Preços do petróleo disparam após ataque a refinarias na Arábia Saudita

Preços do petróleo disparam após ataque a refinarias na Arábia Saudita

Os preços do petróleo registram altas acentuadas nas bolsas de valores de todo o mundo nesta segunda-feira 16, como consequência do ataque às instalações da estatal Saudi Aramco, a maior companhia processamento do óleo no mundo, ocorrida na Arábia Saudita no último sábado. Segundo informações da BBC, o setor atingiu o pico mais alto em quatro meses na abertura dos mercados.

No início das negociações desta segunda-feira, o índice de petróleo futuro Brent subiu 19%, para 71,95 dólares por barril, enquanto o outro grande marco, o West Texas Intermediate, subiu 15%, para 63,34 dólares. A expectativa é que a alta se acentue, afetando o preço de combustíveis e outros derivados em todo o mundo.

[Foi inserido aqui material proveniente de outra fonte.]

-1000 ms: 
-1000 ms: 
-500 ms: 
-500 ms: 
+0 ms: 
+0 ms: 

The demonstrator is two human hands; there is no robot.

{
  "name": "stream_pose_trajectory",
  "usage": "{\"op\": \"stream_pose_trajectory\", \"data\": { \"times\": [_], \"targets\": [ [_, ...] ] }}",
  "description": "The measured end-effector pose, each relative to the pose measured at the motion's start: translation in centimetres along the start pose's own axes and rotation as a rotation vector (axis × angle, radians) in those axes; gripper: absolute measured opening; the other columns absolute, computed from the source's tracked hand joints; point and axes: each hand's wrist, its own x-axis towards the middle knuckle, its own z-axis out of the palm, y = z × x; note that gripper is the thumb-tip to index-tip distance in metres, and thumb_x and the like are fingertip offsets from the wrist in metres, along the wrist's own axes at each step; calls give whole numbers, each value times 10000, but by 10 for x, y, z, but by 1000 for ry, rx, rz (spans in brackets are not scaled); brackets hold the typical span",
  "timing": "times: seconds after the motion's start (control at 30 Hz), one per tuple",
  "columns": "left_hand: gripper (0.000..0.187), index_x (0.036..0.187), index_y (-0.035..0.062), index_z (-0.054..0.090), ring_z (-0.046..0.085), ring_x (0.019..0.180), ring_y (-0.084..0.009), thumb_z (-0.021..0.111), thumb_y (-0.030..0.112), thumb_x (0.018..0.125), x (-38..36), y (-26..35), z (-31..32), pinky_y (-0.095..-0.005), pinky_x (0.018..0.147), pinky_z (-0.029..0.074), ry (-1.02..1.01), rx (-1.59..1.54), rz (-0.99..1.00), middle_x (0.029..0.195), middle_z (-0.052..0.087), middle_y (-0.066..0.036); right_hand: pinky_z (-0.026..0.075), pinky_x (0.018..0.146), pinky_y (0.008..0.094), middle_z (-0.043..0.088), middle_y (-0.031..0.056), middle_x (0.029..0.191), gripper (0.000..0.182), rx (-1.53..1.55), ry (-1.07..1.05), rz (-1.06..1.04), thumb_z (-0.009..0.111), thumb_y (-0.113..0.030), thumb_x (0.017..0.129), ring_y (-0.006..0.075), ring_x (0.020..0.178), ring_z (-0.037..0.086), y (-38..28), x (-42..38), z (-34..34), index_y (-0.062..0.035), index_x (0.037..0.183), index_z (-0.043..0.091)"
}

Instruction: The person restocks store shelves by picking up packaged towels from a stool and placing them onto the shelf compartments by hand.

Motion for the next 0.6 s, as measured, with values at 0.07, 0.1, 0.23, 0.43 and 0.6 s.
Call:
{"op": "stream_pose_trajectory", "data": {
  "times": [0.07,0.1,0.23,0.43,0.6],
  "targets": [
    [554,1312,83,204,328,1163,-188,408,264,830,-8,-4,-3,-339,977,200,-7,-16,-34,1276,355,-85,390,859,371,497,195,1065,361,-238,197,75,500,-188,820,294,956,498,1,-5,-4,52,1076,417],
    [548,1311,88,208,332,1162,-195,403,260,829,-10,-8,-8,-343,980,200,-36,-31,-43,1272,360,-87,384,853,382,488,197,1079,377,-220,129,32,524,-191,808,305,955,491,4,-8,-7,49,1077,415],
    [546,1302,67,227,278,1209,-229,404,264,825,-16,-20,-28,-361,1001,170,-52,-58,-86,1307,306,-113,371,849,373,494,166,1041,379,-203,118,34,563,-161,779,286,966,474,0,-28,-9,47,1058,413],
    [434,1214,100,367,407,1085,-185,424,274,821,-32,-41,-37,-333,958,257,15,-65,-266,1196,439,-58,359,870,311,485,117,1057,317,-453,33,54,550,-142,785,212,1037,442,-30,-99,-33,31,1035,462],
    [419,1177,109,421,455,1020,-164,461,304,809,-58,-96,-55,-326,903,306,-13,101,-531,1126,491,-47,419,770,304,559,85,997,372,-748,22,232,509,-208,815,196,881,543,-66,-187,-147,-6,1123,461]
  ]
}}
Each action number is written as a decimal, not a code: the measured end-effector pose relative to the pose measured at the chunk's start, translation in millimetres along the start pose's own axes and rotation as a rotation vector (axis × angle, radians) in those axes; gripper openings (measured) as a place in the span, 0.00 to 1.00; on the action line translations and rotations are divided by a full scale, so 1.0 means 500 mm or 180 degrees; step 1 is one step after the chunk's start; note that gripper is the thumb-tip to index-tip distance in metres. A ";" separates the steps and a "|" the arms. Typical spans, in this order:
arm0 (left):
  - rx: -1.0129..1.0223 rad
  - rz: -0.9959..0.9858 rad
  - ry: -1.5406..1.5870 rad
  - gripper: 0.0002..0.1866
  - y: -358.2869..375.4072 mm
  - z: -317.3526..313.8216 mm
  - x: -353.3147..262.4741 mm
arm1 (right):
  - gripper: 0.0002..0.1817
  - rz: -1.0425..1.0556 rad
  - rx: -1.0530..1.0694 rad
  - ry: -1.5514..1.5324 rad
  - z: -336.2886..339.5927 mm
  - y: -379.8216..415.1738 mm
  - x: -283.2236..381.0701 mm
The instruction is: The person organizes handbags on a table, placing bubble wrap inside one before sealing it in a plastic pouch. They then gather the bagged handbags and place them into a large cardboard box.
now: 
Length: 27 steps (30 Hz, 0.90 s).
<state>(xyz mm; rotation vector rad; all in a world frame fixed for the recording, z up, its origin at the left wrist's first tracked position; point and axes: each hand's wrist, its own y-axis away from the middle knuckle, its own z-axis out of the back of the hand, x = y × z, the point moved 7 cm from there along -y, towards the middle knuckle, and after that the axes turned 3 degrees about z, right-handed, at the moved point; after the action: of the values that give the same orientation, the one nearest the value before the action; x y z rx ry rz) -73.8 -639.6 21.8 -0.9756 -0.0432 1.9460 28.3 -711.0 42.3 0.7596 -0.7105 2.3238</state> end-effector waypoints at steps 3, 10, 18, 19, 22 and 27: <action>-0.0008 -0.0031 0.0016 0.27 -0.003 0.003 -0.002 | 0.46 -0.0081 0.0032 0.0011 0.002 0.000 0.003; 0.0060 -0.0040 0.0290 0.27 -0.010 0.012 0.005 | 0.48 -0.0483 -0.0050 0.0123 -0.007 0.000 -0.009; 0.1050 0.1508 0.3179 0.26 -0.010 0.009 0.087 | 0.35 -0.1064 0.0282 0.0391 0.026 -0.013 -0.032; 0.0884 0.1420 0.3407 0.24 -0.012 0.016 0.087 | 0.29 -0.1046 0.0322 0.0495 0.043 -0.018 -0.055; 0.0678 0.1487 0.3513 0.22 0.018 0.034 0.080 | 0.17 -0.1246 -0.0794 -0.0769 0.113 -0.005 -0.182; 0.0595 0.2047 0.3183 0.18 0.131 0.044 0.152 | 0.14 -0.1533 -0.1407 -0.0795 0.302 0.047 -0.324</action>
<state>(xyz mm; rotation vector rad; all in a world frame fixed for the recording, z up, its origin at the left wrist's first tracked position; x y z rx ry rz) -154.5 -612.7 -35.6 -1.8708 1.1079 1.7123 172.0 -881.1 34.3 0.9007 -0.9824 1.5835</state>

Por conta do ataque, a Arábia Saudita anunciou a suspensão temporária da produção diária de 5,7 milhões de barris – perto da metade da produção do reino. Trata-se do equivalente a 6% do abastecimento mundial e mais que o dobro de toda a produção brasileira, que gira em torno de 2,7 milhões de barris ao dia. O restabelecimento pleno dos trabalhos da estatal saudita pode levar semanas.

Especialistas consideram que o bloqueio da produção saudita pode gerar impactos comparáveis ou piores do que os causados por outras interrupções históricas de fornecimento.

“Quando as forças iraquianas de Saddam Hussein invadiram o Kuwait em 1990, retirando sua produção do mercado e colocando em risco a enorme produção de petróleo da Arábia Saudita, os preços mais que dobraram em dois meses. No entanto, o ataque de sábado pode ser mais significativo do que isso”, escreveu Spencer Jakab, editor do americano The Wall Street Journal.

Apoiados pelo Irã e há cinco anos em confronto com a coalizão militar liderada pelos sauditas, os rebeldes huthis xiitas, do Iêmen, assumiram a autoria dos ataques, realizados com drones contra instalações da gigante estatal Aramco. Diversos incêndios foram registrados, mas sem vítimas.